Fue Maloghurst quien rompió el silencio que se produjo a continuación.

—¿Cuáles son vuestras órdenes, mi Señor de la Guerra? —le preguntó.

—Informa a las demás legiones de que deben prepararse para un ataque a gran escala contra los lealistas en la Ciudad Coral. Ezekyle, prepara a la legión; que estén listos para atacar dentro de dos horas.

—Gracias por el honor de dirigir la legión —le respondió Abaddon.

—No la dirigirás.

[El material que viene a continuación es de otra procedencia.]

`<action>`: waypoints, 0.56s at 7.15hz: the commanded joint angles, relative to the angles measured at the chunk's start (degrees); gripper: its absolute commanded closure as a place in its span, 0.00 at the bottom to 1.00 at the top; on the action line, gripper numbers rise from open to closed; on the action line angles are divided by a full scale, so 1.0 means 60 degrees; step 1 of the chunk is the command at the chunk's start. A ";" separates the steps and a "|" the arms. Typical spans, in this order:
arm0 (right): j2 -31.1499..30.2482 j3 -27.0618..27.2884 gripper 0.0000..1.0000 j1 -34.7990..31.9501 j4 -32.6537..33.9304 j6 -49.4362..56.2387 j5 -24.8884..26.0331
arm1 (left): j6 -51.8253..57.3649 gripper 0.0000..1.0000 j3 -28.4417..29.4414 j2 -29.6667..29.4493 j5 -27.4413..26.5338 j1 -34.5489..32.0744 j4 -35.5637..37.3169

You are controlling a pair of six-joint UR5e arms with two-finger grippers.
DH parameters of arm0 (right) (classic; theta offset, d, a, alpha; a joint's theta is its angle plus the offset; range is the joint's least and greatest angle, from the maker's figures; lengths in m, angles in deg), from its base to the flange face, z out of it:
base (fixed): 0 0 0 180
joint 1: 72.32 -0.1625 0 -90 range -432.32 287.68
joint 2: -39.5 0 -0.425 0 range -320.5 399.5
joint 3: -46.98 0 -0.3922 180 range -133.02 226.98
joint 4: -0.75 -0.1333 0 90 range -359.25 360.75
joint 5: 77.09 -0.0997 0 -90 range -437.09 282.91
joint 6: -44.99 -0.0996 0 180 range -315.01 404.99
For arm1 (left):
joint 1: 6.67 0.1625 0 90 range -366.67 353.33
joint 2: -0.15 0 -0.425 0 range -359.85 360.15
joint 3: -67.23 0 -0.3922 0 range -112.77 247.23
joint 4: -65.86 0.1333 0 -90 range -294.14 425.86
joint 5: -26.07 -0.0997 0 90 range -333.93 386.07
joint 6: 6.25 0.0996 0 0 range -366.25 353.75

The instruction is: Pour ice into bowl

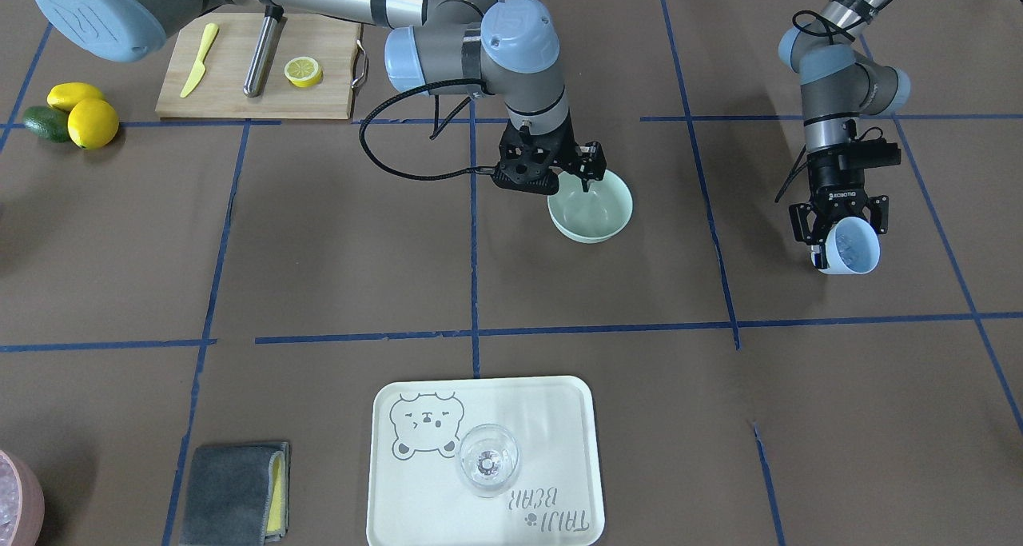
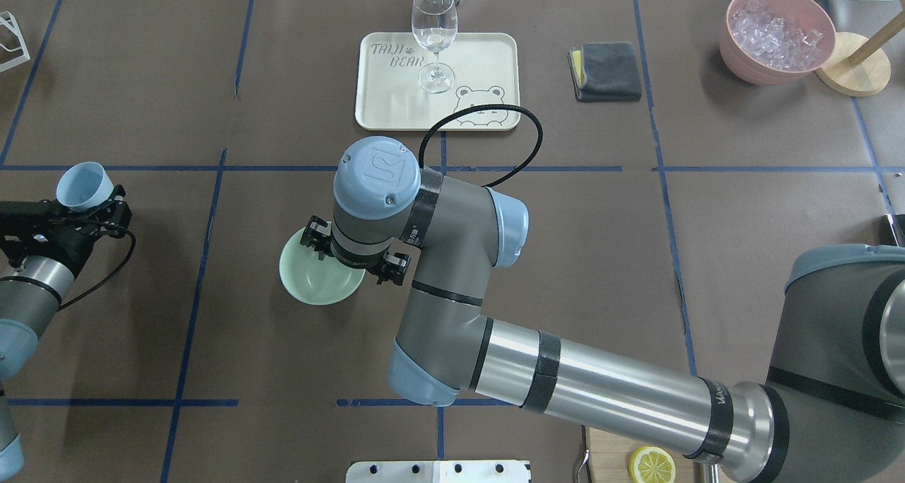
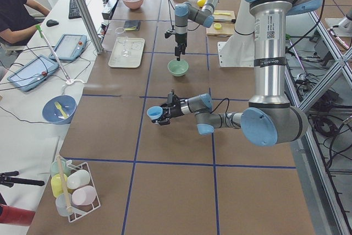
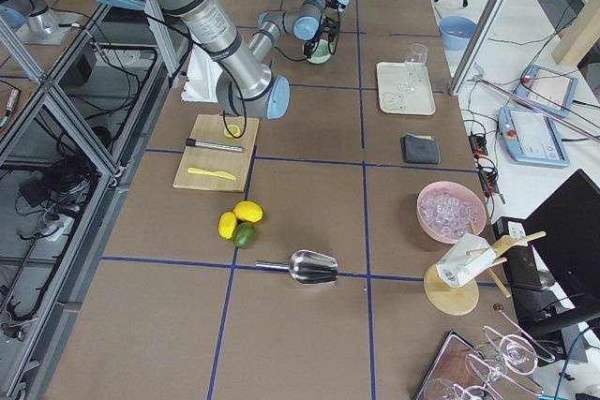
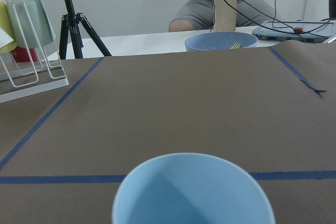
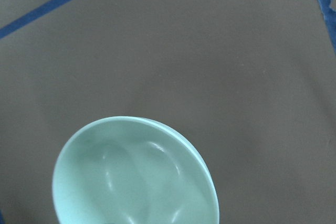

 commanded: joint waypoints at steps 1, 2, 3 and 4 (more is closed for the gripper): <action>-0.0027 0.0579 0.00 -0.0518 0.0019 0.0012 -0.0285 | 0.1098 1.00 -0.0970 -0.0015 0.0424 -0.0196 -0.0013; -0.0288 0.0799 0.00 -0.0840 0.0034 0.0041 -0.0650 | 0.1277 1.00 -0.1644 0.0188 0.0413 -0.0196 0.0089; -0.1132 0.1671 0.00 -0.0974 0.0034 0.0099 -0.0740 | 0.1206 1.00 -0.1897 0.0205 0.0340 -0.0196 0.0090; -0.2054 0.2637 0.00 -0.1105 0.0034 0.0332 -0.0770 | 0.0843 1.00 -0.1987 0.0190 -0.0023 -0.0167 0.0090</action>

Ese honor recaerá en Sedirae y en Targhost.

El rostro de Abaddon se iluminó por el acceso de rabia que se apoderó de él.

—Pero soy el primer capitán. ¡Esta batalla, donde la determinación y la brutalidad son cualidades imprescindibles para la victoria, está hecha para mí!

—También eres un capitán del Mournival, Ezekyle —le recordó Horus—. Tengo otra misión pensada para ti y para Pequeño Horus en esta lucha. Estoy seguro de que la tarea que te encomendaré te encantará.

—Por supuesto, mi Señor de la Guerra —contestó Abaddon. El gesto de frustración le desapareció del rostro.

—En cuanto a ti, Erebus…

—¿Sí, mi Señor de la Guerra?

—Quítate de en medio. Hijos de Horus, a vuestras tareas.